* DESCRIPTION OF THE TASK
Copy all entries without alteration and skip the pictures they hold.

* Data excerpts
- - - - - - -
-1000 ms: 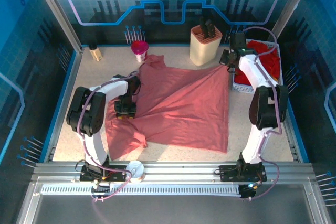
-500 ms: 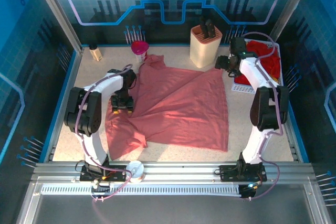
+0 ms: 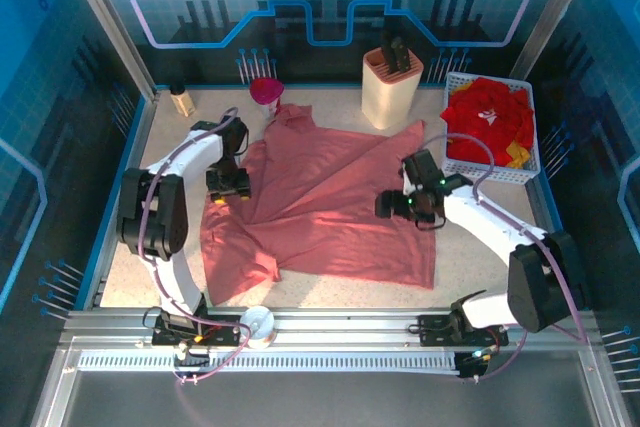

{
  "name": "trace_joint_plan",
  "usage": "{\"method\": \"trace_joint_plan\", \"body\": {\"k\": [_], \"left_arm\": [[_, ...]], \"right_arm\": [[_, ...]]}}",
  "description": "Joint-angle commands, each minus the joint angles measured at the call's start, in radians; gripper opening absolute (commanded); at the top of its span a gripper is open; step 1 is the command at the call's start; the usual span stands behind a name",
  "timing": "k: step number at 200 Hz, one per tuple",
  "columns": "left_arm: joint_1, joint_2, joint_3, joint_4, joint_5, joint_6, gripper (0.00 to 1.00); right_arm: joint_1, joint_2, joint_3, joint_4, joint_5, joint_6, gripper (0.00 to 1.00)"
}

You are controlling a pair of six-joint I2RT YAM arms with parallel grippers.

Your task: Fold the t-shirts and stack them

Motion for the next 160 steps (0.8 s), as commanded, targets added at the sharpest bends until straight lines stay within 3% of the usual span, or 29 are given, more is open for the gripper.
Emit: {"method": "trace_joint_plan", "body": {"k": [1,29,45,70,125,160], "left_arm": [[-0.006,0.068,0.015,0.023,0.041,-0.021,0.50],[-0.007,0.123,0.037,0.035,0.030,-0.034,0.51],[-0.008,0.156,0.053,0.024,0.022,-0.033,0.51],[-0.008,0.176,0.047,0.019,0.009,-0.030,0.51],[-0.007,0.203,0.069,0.004,0.022,-0.031,0.50],[-0.010,0.191,0.084,-0.014,0.019,-0.029,0.50]], "right_arm": [[0.014,-0.017,-0.092,0.043,-0.046,0.077,0.89],[-0.008,0.032,-0.134,0.052,-0.002,0.067,0.83],[-0.053,0.082,-0.126,0.059,-0.054,0.059,0.77],[-0.117,0.118,-0.090,0.006,-0.033,0.067,0.62],[-0.375,0.028,-0.104,-0.018,-0.013,0.047,0.66],[-0.448,-0.032,-0.100,-0.046,0.005,0.016,0.70]]}}
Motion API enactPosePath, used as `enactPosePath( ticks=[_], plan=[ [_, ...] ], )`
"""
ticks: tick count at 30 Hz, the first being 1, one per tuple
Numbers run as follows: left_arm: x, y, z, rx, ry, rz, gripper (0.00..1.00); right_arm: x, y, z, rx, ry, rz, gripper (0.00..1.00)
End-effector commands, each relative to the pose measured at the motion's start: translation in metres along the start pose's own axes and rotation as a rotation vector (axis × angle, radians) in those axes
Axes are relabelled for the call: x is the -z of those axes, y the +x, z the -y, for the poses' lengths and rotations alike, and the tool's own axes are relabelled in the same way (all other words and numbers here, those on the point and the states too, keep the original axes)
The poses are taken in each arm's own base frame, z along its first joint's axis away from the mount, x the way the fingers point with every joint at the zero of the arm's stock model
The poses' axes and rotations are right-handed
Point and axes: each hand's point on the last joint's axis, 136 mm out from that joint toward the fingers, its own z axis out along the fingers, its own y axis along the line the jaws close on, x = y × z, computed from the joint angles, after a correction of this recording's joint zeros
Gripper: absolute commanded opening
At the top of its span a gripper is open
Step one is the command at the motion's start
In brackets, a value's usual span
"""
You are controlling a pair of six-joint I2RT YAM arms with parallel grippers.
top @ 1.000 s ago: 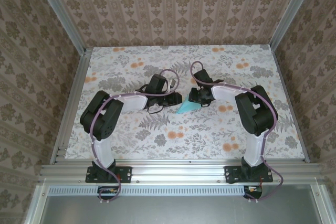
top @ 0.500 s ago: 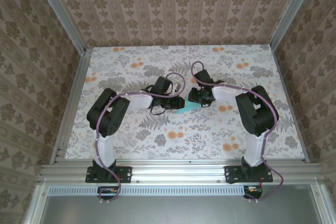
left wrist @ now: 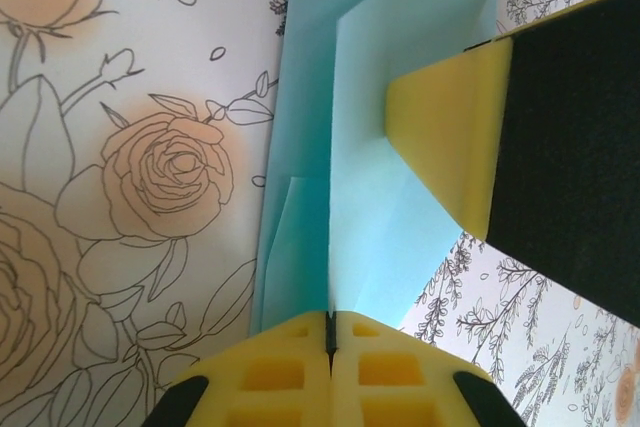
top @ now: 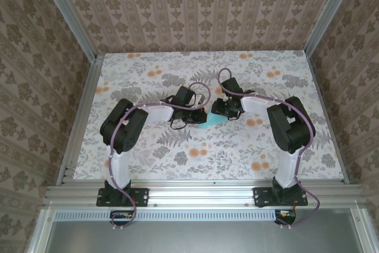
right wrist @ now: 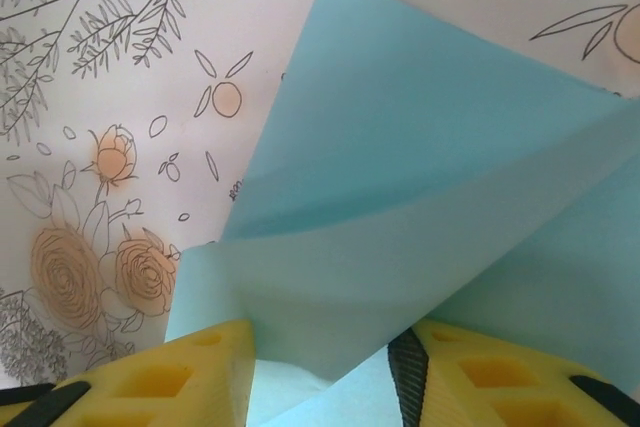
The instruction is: Fold a paper plane with a square sheet of paper (pick it up from the middle)
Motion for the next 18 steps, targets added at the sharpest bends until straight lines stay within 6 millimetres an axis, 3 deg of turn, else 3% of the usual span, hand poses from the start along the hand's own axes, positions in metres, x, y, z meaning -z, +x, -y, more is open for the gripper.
enactPosePath(
  ticks=[1,5,9,18],
  plan=[
    [-0.005,0.002,0.004,0.016,-0.004,-0.019,0.03,0.02,-0.003,-0.004,-0.004,-0.026,-0.003,0.47],
    [-0.007,0.006,0.007,0.065,-0.023,-0.026,0.01,0.045,-0.011,-0.016,-0.005,-0.063,0.028,0.52],
    [-0.007,0.006,0.015,0.074,-0.037,-0.013,0.01,0.058,-0.006,-0.01,-0.041,-0.042,0.039,0.54],
    [-0.013,0.012,0.024,0.184,0.019,-0.048,0.0,0.051,0.012,0.008,-0.131,-0.014,0.038,0.5]
  ],
)
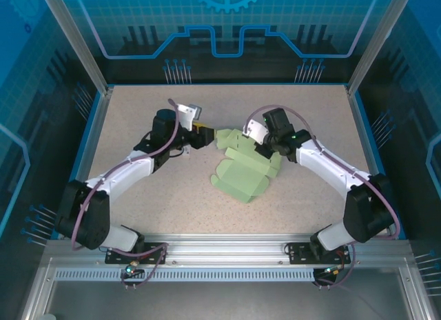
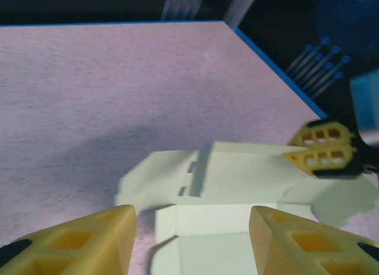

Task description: Fold the paper box

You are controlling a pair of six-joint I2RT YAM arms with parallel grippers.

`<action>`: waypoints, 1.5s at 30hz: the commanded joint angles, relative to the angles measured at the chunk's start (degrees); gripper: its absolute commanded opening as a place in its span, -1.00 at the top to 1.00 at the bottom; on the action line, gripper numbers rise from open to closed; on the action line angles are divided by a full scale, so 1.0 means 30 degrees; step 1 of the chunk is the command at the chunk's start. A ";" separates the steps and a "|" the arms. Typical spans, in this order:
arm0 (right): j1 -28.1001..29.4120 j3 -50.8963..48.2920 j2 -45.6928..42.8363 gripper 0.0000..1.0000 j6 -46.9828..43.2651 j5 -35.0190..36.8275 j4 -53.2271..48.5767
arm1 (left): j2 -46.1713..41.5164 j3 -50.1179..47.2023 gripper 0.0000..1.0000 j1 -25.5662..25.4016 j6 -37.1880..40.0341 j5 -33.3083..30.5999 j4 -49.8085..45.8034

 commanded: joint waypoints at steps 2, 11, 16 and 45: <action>0.0874 -0.1468 -0.1200 1.00 -0.2511 0.1896 0.3627 | -0.0436 -0.0433 -0.11 0.1163 -0.0301 -0.2086 -0.1249; 0.1931 -0.4000 -0.1403 0.97 -0.5953 0.4839 0.8616 | 0.2339 0.1698 -0.13 0.1654 -0.0128 -0.3603 -0.3530; 0.2228 -0.5547 -0.0928 0.95 -0.7657 0.5999 1.1445 | 0.4309 0.3018 -0.13 0.1654 0.0302 -0.3953 -0.3904; 0.2228 -0.8083 0.0827 0.81 -1.0138 0.7631 1.6811 | 1.1749 0.9327 -0.09 0.1625 0.1044 0.0735 -0.6635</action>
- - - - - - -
* RESULT OF THIS TASK
-1000 ms: 
-500 ms: 
+0 ms: 

{
  "name": "trace_joint_plan",
  "usage": "{\"method\": \"trace_joint_plan\", \"body\": {\"k\": [_], \"left_arm\": [[_, ...]], \"right_arm\": [[_, ...]]}}",
  "description": "Joint-angle commands, each minus the joint angles measured at the call's start, in radians; gripper opening absolute (commanded); at the top of its span a gripper is open; step 1 is the command at the call's start; the usual span stands behind a name",
  "timing": "k: step number at 200 Hz, one per tuple",
  "columns": "left_arm: joint_1, joint_2, joint_3, joint_4, joint_5, joint_6, gripper (0.00 to 1.00); right_arm: joint_1, joint_2, joint_3, joint_4, joint_5, joint_6, gripper (0.00 to 1.00)"
}

You are controlling a pair of six-joint I2RT YAM arms with parallel grippers.

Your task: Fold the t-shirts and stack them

Motion for the next 160 steps (0.8 s), as commanded, targets added at the sharpest bends until straight lines stay within 3% of the usual span, or 29 are given, more is open for the gripper.
Emit: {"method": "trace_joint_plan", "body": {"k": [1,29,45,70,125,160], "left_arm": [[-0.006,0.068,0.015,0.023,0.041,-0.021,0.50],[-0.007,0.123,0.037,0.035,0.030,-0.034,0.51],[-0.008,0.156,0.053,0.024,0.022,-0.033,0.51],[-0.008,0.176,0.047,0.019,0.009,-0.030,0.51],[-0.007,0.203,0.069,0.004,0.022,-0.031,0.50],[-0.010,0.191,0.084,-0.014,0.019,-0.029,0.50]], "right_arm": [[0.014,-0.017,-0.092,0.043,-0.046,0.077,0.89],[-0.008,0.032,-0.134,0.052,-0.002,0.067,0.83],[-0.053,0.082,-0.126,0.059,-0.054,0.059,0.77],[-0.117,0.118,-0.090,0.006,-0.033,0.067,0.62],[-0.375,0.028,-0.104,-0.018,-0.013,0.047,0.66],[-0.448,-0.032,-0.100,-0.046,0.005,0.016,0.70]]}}
Motion API enactPosePath, used as `enactPosePath( ticks=[_], plan=[ [_, ...] ], )`
"""
ticks: tick count at 30 Hz, the first being 1, one per tuple
Numbers run as follows: left_arm: x, y, z, rx, ry, rz, gripper (0.00..1.00); right_arm: x, y, z, rx, ry, rz, gripper (0.00..1.00)
End-effector commands, each relative to the pose measured at the motion's start: translation in metres along the start pose's own axes and rotation as a rotation vector (axis × angle, radians) in those axes
Axes are relabelled for the call: x is the -z of those axes, y the +x, z the -y, for the poses' lengths and rotations alike, and the tool's own axes are relabelled in the same way (all other words and numbers here, those on the point and the states too, keep the original axes)
The poses are taken in each arm's own base frame, z along its first joint's axis away from the mount, x the way the fingers point with every joint at the zero of the arm's stock model
The poses' axes and rotations are right-handed
Point and axes: each hand's point on the last joint's axis, 136 mm out from that joint toward the fingers, its own z axis out along the fingers, its own y axis along the line the jaws close on, x = y × z, computed from the joint angles, after a correction of this recording's joint zeros
Gripper: absolute commanded opening
At the top of its span a gripper is open
Step one is the command at the motion's start
In brackets, a value's usual span
"""
You are controlling a pair of six-joint I2RT YAM arms with parallel grippers.
top @ 1.000 s ago: 
top @ 0.500 s ago: 
left wrist @ now: 
top @ now: 
right wrist @ now: 
The instruction is: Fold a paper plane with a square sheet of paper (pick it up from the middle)
Motion for the next 18 steps, targets added at the sharpest bends until straight lines stay within 6 millimetres an axis, 3 deg of turn, else 3% of the usual span, hand poses from the start along the hand's own axes, positions in metres, x, y, z meaning -z, +x, -y, more is open for the gripper.
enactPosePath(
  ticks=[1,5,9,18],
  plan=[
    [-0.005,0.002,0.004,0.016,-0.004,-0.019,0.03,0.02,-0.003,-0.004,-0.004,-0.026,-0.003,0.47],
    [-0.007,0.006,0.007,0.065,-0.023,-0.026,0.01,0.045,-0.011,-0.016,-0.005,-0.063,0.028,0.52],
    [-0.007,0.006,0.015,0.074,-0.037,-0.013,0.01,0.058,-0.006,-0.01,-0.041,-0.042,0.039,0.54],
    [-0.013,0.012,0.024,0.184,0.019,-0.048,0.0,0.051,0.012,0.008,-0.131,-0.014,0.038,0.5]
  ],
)

Task description: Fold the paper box

You are controlling a pair of six-joint I2RT YAM arms with parallel grippers.

`<action>`: waypoints, 1.5s at 30hz: the commanded joint angles, relative to the angles measured at the chunk's start (degrees); gripper: its absolute commanded opening as a place in its span, -1.00 at the top to 1.00 at the bottom; on the action line, gripper numbers rise from open to closed; on the action line angles are divided by a full scale, so 1.0 means 30 degrees; step 1 of the chunk is the command at the chunk's start. A ";" separates the steps and a "|" the arms. Typical spans, in this order:
arm0 (right): j1 -28.1001..29.4120 j3 -50.8963..48.2920 j2 -45.6928..42.8363 gripper 0.0000..1.0000 j6 -46.9828..43.2651 j5 -35.0190..36.8275 j4 -53.2271..48.5767
arm1 (left): j2 -46.1713..41.5164 j3 -50.1179..47.2023 gripper 0.0000..1.0000 j1 -25.5662..25.4016 j6 -37.1880..40.0341 j5 -33.3083..30.5999 j4 -49.8085..45.8034

 commanded: joint waypoints at steps 2, 11, 16 and 45: <action>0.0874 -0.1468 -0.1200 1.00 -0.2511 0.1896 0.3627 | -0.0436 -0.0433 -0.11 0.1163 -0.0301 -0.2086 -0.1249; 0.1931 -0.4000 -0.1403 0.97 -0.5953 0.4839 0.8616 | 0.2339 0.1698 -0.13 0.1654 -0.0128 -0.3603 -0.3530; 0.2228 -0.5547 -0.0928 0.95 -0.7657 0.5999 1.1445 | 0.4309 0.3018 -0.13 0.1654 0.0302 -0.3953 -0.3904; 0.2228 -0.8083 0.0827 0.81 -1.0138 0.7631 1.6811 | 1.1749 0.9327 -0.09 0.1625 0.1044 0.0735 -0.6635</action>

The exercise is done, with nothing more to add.